* **Exercise**
Write every line below out again exactly, images omitted.
__________
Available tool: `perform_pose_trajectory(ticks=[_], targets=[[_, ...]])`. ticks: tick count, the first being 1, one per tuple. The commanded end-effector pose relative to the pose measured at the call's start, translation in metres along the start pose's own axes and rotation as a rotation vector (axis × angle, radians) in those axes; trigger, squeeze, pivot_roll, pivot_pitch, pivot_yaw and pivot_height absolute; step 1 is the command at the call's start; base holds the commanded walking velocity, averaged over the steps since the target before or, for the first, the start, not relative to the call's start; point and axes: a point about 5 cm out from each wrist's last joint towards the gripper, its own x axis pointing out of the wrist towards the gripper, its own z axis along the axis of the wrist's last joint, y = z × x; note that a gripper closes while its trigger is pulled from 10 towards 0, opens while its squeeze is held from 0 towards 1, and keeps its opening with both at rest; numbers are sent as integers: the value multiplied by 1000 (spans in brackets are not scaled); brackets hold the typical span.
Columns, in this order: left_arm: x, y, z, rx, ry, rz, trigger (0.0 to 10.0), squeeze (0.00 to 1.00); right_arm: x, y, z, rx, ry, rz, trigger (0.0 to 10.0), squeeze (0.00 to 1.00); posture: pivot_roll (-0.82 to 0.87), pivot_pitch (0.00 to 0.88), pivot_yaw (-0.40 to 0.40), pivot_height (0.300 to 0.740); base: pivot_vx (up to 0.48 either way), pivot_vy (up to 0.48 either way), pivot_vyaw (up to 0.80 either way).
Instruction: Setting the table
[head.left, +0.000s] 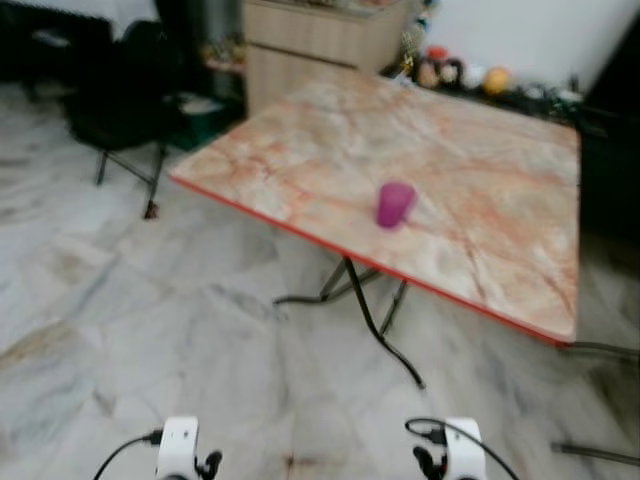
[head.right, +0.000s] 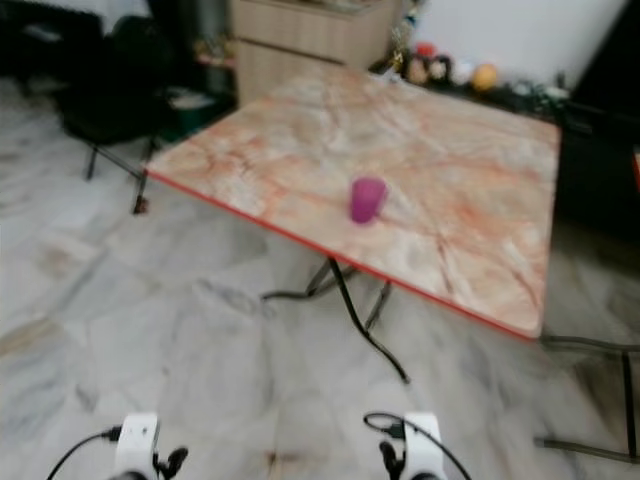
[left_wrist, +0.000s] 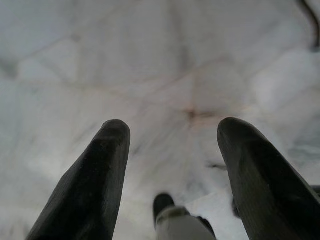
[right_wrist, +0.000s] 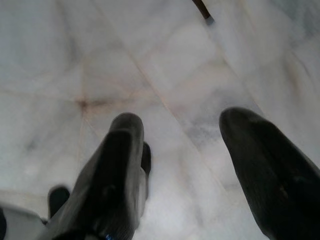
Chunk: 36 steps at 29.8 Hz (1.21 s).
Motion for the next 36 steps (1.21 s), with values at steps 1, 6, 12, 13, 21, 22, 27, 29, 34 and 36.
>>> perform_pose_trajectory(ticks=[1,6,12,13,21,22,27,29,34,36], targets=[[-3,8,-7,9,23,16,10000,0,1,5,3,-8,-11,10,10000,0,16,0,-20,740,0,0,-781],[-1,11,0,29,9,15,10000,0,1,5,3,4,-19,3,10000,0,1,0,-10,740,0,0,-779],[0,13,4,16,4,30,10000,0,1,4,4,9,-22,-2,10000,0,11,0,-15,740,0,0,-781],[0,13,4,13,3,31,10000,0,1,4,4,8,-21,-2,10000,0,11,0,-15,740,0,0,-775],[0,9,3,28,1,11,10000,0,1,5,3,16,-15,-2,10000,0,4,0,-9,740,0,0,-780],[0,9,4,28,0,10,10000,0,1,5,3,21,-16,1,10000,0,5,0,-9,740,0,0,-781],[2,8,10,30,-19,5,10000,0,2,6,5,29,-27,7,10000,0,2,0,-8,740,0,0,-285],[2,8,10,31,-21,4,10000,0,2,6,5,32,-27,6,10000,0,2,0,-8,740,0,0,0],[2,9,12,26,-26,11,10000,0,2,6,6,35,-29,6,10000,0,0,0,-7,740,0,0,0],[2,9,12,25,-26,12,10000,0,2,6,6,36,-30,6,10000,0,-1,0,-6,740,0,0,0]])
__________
* **Expected answer**
Available tool: `perform_pose_trajectory(ticks=[_], targets=[[_, ...]])`. ticks: tick count, the first being 1, one per tuple. The commanded end-effector pose relative to the pose measured at the call's start, translation in metres along the start pose's own axes and rotation as a rotation vector (axis × angle, radians) in those axes; trigger, squeeze, pivot_roll, pivot_pitch, pivot_yaw and pivot_height absolute; step 1 is the command at the call's start; base holds the commanded walking velocity, averaged over the steps since the target before or, for the first, the start, not relative to the call's start; point and axes: a point about 5 cm out from each wrist's last joint towards the gripper, its own x axis pointing out of the wrist towards the gripper, its own z axis along the axis of the wrist's last joint, y = z × x; note that a gripper closes while its trigger is pulled from 10 towards 0, opens while its squeeze is held from 0 towards 1, and keeps its opening with both at rest; numbers are sent as integers: the value multiplied by 1000 (spans in brackets are not scaled); brackets hold the typical span.
Columns, in this order: left_arm: x, y, z, rx, ry, rz, trigger (0.0 to 10.0), squeeze (0.00 to 1.00); right_arm: x, y, z, rx, ry, rz, trigger (0.0 to 10.0), squeeze (0.00 to 1.00); posture: pivot_roll (-0.82 to 0.87), pivot_pitch (0.00 to 0.88), pivot_yaw (-0.40 to 0.40), pivot_height (0.300 to 0.740); base: pivot_vx (up to 0.48 either way), pivot_vy (up to 0.48 either way), pivot_vyaw (up to 0.80 either way).
Instruction: Setting the table
[head.left, +0.000s] 
[head.right, +0.000s] 
[left_wrist, +0.000s] 
[right_wrist, +0.000s] 
Chunk: 36 steps at 29.8 Hz (1.21 s).
Motion for the next 36 steps (1.21 s), with values at steps 1, 6, 12, 13, 21, 22, 27, 29, 34 and 36.
>>> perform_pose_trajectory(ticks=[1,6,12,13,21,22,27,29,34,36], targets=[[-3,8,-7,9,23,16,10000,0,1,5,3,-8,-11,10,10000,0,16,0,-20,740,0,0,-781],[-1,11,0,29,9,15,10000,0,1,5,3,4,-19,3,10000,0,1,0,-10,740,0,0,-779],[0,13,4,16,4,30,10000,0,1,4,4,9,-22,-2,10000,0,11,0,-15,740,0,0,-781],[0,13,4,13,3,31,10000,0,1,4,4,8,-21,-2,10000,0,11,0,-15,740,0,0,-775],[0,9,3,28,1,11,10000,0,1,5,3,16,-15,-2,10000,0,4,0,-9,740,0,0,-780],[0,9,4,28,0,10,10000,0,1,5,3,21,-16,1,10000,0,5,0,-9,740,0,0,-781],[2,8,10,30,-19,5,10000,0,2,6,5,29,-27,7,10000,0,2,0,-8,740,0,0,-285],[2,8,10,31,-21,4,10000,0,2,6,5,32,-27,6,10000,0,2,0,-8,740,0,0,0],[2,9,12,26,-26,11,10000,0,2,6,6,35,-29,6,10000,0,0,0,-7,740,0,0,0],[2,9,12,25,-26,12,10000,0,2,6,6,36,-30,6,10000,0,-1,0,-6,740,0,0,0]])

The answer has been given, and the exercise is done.